Ela então respirou fundo e tossiu sangue antes de relaxar. Ao perceber que seus olhos não tinham mais movimento, eu comecei a chorar muito. Não conseguia acreditar que minha própria mãe arriscou viver comigo mesmo sabendo que eu a atacaria novamente. Fiquei muito furiosa comigo mesmo, mas não soube organizar meus sentimentos. Quando vi, estava deixando lágrimas cair enquanto ria igual a psicopata que eu era.
1963.
Alice acordou após a cesariana onde tiveram que tirar seu bebê de modo arriscado. Ela viu a sala iluminada a qual colocaram-na e começou a entrar em desespero quando procurou sua barriga e não encontrou nada. De repente, sua irmã chegou e foi até ela acalmá-la.

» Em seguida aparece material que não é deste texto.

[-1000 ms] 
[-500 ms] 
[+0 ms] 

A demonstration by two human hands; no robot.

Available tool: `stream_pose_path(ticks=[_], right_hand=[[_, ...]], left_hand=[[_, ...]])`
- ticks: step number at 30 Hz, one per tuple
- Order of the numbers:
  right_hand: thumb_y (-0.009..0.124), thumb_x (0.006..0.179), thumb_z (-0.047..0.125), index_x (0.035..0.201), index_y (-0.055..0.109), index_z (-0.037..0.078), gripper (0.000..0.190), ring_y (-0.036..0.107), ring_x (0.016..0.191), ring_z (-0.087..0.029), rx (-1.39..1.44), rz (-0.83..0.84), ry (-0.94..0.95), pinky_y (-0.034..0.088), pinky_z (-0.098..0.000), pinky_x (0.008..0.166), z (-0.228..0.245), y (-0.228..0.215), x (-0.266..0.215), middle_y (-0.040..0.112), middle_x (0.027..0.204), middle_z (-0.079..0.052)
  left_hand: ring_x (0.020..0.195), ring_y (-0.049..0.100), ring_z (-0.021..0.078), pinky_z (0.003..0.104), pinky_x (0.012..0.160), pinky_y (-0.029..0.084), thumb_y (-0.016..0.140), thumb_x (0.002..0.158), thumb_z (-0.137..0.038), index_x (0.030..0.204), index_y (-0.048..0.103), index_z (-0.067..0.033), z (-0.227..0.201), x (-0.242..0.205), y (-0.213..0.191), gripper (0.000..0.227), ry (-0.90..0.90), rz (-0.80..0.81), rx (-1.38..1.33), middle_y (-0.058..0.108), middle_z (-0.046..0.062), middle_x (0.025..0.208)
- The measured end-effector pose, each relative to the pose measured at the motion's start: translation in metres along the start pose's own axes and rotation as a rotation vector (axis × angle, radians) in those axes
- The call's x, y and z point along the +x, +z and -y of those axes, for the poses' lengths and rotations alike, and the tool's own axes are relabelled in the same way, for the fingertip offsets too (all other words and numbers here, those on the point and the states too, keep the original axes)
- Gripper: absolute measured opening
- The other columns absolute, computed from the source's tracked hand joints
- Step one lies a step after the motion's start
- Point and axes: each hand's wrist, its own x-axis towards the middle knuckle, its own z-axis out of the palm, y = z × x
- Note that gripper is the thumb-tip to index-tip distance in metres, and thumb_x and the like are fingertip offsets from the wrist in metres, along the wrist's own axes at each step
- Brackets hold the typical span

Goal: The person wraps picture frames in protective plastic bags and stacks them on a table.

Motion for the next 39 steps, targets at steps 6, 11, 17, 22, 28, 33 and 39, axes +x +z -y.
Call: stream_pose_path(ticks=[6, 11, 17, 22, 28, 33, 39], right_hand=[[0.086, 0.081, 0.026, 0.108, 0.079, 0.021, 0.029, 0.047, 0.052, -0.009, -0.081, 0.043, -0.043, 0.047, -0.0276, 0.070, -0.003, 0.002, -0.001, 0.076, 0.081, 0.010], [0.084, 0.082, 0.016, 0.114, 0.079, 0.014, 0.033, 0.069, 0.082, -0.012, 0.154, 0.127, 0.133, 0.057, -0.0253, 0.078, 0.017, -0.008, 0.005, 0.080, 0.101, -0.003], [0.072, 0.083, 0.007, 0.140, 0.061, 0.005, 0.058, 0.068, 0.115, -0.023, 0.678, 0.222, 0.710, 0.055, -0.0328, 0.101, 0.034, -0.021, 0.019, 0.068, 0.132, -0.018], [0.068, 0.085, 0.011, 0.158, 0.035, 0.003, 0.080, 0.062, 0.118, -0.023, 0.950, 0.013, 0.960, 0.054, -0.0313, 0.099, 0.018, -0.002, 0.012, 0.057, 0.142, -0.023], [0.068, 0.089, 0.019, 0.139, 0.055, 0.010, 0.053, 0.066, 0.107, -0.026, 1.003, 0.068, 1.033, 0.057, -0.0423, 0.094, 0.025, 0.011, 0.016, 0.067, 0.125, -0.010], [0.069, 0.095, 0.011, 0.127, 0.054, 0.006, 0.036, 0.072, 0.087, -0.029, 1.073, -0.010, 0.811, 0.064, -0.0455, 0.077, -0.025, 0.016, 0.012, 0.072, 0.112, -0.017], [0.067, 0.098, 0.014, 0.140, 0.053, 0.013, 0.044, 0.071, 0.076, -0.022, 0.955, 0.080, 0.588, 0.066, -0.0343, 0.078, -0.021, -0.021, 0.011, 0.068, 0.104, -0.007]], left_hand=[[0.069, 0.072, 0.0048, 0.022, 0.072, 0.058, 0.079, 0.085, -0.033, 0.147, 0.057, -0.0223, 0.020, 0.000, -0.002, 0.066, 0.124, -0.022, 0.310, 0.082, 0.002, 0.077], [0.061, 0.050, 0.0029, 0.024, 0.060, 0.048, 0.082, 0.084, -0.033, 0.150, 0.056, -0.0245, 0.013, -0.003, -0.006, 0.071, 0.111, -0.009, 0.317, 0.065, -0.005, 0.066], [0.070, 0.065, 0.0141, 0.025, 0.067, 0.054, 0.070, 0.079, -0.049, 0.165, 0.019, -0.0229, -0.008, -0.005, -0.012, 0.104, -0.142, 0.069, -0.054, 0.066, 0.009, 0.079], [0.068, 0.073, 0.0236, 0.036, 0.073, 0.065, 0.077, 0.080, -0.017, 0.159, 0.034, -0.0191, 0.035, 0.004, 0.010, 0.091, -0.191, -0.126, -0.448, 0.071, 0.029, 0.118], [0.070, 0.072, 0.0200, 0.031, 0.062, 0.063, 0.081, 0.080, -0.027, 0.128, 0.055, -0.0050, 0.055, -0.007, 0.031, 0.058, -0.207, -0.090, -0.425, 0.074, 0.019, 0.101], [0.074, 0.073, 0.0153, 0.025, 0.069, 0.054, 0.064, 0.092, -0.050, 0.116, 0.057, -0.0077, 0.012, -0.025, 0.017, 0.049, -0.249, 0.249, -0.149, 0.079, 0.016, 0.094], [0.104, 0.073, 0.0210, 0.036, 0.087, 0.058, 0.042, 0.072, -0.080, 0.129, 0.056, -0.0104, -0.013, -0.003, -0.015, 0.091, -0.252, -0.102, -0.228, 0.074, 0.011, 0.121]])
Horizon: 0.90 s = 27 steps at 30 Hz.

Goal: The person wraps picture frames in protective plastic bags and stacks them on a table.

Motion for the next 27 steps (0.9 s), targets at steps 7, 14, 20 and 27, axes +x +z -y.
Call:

– O que houve com o meu filho?!
– Calma. – disse Beatrice. – Você não está bem.
– Cadê ele?!
– Alice descansa.
– Fala aonde ele está agora! – gritou Alice.
– Ele morreu.
Beatrice então se levantou e saiu do quarto, deixando ela gritar desesperada após saber que mais uma pessoa próxima tinha morrido.